§ EXERCISE DETAILS
Exactly the lines from the one containing "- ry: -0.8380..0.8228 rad" through the end of the listing should be written out, both ends included, and nothing more.

§ DATASET SECTION
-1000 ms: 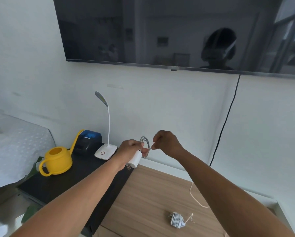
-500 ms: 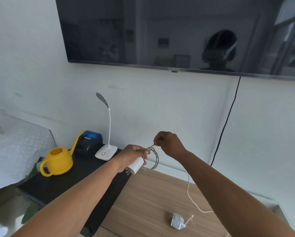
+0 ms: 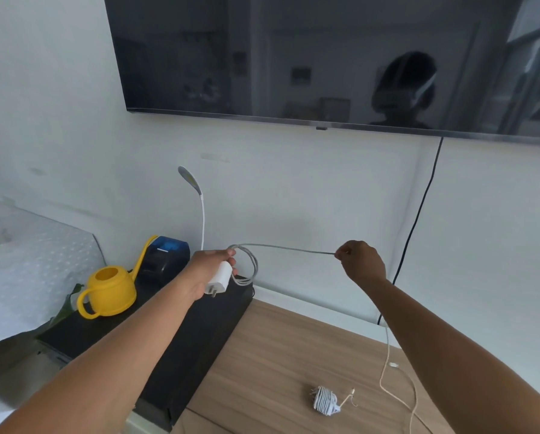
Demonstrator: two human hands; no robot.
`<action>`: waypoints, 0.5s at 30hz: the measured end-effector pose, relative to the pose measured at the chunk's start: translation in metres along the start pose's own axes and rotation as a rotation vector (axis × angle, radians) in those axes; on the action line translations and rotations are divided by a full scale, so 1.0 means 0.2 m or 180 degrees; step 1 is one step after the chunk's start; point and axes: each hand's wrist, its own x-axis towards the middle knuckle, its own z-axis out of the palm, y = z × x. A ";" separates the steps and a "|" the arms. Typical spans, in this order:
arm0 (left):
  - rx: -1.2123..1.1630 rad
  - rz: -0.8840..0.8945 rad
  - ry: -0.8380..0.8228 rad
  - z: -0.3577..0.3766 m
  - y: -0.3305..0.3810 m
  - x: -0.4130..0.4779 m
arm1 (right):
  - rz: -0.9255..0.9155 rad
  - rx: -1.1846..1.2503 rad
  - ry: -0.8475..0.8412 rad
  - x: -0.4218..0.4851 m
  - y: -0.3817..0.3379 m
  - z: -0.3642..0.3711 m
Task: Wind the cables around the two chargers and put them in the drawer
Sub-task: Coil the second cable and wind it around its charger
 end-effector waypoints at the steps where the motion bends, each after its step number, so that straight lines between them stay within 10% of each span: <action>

§ FINAL ANSWER
  - ry: -0.8380..0.8228 rad
  - z: -0.3577..0.3766 m
  - y: -0.3305..0.3810 m
  - x: -0.4130..0.4779 m
arm1 (right):
  - rz: -0.9255..0.9155 rad
  - rx: -1.1846..1.2503 rad
  - ry: -0.8475..0.8412 rad
  - x: -0.4218..0.4851 m
  - y: -0.3817..0.3379 m
  - z: -0.3642..0.3711 m
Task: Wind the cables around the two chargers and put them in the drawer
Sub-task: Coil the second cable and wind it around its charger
 end-effector waypoints at the steps where the motion bends, each after its step number, so that straight lines between them stay within 10% of each span: <action>

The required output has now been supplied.